- TASK DIRECTIONS: In the material below, find the line that contains "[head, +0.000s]" and the line that contains "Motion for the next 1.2", then write out exactly those two lines and everything between them.

- GIVEN DATA:

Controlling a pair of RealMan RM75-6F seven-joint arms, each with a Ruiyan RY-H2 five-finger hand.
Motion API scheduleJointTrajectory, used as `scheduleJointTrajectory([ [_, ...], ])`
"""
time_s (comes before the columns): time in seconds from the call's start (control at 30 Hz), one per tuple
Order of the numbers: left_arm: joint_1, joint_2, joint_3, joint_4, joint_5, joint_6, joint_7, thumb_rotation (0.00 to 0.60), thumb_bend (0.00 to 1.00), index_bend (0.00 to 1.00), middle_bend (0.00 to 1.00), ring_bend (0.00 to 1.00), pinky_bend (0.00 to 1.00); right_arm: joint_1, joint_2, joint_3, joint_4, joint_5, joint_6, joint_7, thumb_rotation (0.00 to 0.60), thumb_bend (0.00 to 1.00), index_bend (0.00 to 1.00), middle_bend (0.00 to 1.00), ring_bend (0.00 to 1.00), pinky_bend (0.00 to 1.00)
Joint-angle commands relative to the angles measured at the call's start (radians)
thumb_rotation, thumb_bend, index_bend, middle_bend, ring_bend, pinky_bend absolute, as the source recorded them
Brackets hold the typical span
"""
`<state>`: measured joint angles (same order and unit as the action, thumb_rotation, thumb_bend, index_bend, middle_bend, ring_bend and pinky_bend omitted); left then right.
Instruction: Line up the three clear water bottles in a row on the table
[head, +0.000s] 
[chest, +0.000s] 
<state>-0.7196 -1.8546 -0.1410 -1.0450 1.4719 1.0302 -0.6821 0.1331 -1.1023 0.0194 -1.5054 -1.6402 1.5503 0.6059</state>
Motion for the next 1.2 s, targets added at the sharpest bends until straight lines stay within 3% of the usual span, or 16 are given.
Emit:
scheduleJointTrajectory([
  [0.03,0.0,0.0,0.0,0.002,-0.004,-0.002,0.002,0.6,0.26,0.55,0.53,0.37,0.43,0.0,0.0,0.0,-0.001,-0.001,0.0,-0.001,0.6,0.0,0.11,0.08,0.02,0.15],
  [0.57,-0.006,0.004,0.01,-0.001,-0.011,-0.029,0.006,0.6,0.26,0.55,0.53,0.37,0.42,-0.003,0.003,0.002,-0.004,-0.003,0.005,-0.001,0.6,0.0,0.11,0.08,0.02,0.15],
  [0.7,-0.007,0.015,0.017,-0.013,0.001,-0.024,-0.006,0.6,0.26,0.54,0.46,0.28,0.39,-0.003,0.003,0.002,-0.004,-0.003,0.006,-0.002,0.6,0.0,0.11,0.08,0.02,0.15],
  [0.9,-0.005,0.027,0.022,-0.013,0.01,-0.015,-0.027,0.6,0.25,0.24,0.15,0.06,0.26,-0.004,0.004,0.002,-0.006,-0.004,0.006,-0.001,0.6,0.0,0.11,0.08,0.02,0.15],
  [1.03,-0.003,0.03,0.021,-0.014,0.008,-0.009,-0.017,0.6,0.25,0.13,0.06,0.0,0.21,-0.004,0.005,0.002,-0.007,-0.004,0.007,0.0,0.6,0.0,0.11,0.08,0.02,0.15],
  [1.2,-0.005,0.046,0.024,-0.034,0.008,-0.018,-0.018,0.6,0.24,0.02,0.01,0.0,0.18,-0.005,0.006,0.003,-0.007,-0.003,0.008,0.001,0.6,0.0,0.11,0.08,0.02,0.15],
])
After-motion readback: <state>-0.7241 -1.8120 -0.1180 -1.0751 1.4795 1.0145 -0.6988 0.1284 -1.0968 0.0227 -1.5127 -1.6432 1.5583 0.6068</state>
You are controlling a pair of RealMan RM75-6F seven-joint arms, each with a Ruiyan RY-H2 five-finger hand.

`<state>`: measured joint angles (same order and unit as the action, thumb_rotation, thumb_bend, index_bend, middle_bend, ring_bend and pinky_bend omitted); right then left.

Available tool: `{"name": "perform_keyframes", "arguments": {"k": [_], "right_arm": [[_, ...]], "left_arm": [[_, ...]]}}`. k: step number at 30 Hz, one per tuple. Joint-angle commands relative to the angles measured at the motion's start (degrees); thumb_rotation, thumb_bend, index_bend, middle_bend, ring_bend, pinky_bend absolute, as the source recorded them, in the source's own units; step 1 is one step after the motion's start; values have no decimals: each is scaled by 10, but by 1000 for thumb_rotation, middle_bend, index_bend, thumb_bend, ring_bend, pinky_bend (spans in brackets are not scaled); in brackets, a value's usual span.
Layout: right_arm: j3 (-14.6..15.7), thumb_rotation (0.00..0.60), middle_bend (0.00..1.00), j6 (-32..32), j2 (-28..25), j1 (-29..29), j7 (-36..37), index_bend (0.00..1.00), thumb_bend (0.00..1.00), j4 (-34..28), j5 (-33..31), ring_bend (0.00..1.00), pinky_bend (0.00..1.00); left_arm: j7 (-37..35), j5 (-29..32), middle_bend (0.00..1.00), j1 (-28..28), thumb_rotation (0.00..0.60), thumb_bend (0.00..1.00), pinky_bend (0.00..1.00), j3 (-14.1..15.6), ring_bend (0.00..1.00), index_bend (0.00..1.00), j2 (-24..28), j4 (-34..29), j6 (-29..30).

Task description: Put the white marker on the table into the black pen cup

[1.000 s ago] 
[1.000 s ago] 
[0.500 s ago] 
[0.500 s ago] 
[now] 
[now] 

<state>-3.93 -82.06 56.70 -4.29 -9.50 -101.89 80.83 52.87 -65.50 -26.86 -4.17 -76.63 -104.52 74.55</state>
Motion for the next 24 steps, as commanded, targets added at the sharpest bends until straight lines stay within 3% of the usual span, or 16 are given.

- SOLUTION TO THE EXERCISE:
[head, +0.000s] 
[chest, +0.000s] 
<state>-0.7196 -1.8546 -0.1410 -1.0450 1.4719 1.0302 -0.6821 0.1331 -1.1023 0.0194 -1.5054 -1.6402 1.5503 0.6059</state>
Motion for the next 1.2 s, targets added at the sharpest bends until straight lines stay within 3% of the usual span, or 16 are given.

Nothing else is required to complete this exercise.